PROBLEM: Copy the lines below, word for word, from the first through the line containing "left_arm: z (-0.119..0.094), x". Leave the pictures out.

STORED DATA:
•••
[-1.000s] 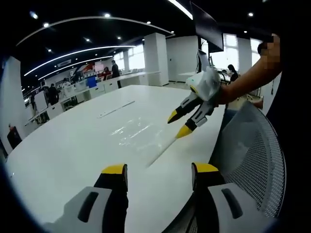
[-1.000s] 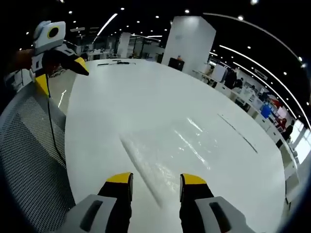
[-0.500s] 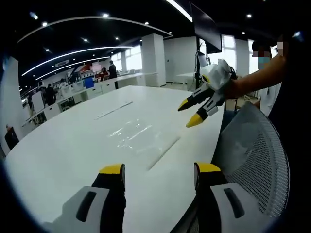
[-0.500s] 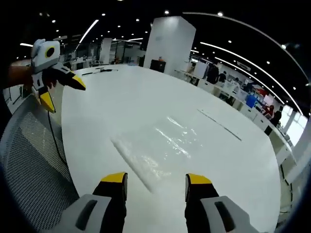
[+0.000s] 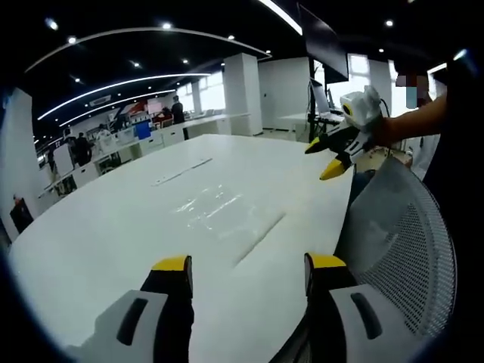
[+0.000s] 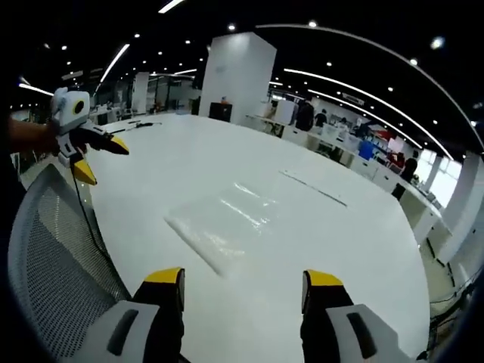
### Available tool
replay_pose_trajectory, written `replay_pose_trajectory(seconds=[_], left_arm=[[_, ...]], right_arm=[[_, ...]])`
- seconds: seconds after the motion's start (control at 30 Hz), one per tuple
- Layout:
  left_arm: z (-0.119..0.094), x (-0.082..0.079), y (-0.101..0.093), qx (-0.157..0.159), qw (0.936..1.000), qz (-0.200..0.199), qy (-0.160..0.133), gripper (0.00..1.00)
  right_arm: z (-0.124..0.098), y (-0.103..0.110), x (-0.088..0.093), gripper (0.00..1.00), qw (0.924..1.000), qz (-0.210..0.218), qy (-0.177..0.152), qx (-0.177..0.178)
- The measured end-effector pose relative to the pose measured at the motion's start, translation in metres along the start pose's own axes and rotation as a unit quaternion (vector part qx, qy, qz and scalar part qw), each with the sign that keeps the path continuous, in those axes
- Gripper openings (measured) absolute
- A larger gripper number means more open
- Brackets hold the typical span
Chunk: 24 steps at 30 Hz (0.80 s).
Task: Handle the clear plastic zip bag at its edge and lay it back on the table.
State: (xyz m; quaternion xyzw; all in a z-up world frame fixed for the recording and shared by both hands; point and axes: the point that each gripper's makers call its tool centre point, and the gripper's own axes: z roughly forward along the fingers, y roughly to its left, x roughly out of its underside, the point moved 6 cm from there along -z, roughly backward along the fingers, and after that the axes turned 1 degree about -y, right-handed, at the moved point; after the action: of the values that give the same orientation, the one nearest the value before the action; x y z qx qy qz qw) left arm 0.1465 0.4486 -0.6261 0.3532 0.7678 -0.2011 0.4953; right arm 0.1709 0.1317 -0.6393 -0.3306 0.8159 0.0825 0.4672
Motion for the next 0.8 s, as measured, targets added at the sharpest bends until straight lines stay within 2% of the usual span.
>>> replay_pose_trajectory(seconds=[0.23,0.33,0.47,0.53,0.6,0.7,0.8], left_arm=[[-0.001,0.001,-0.009,0.016,0.9998,-0.007,-0.004,0.66],[-0.002,0.007,-0.01,0.016,0.9998,-0.003,0.013,0.65],[-0.005,0.008,-0.013,0.008,0.9998,-0.016,-0.002,0.69],[-0.007,0.008,-0.015,-0.004,0.9999,-0.005,-0.01,0.74],[-0.008,0.01,-0.019,-0.003,0.9999,-0.005,-0.011,0.77],[-0.011,0.014,-0.025,0.004,0.9996,-0.018,-0.022,0.77],[-0.015,0.016,-0.028,0.005,0.9996,-0.014,-0.022,0.77]], right_arm=[[-0.015,0.006,0.006,0.76,0.9996,0.015,-0.024,-0.008],[-0.018,0.009,0.012,0.81,0.9993,0.02,-0.03,-0.008],[-0.023,0.014,0.015,0.83,0.999,0.027,-0.036,-0.003],[-0.026,0.015,0.018,0.86,0.9986,0.035,-0.039,-0.001],[-0.029,0.017,0.02,0.88,0.9981,0.044,-0.043,-0.001],[-0.033,0.02,0.023,0.9,0.9976,0.05,-0.047,-0.003],[-0.036,0.018,0.023,0.91,0.9972,0.052,-0.054,0.001]])
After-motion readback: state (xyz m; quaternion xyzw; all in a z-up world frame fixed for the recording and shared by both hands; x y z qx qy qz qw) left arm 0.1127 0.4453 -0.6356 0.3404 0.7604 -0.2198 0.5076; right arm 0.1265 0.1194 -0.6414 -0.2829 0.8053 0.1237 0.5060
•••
TASK RESULT:
[-1.000s] 
[-1.000s] 
[-0.500s] 
[-0.500s] 
[+0.000s] 
[+0.000s] 
### Available tool
replay_pose_trajectory, written `replay_pose_trajectory(seconds=[_], left_arm=[[_, ...]], right_arm=[[_, ...]])`
- seconds: seconds after the motion's start (control at 30 Hz), one per tuple
- Layout:
  left_arm: z (-0.119..0.094), x (-0.082..0.079), y (-0.101..0.093), qx (-0.157..0.159), qw (0.936..1.000), qz (-0.200..0.199), qy (-0.160..0.133), gripper (0.00..1.00)

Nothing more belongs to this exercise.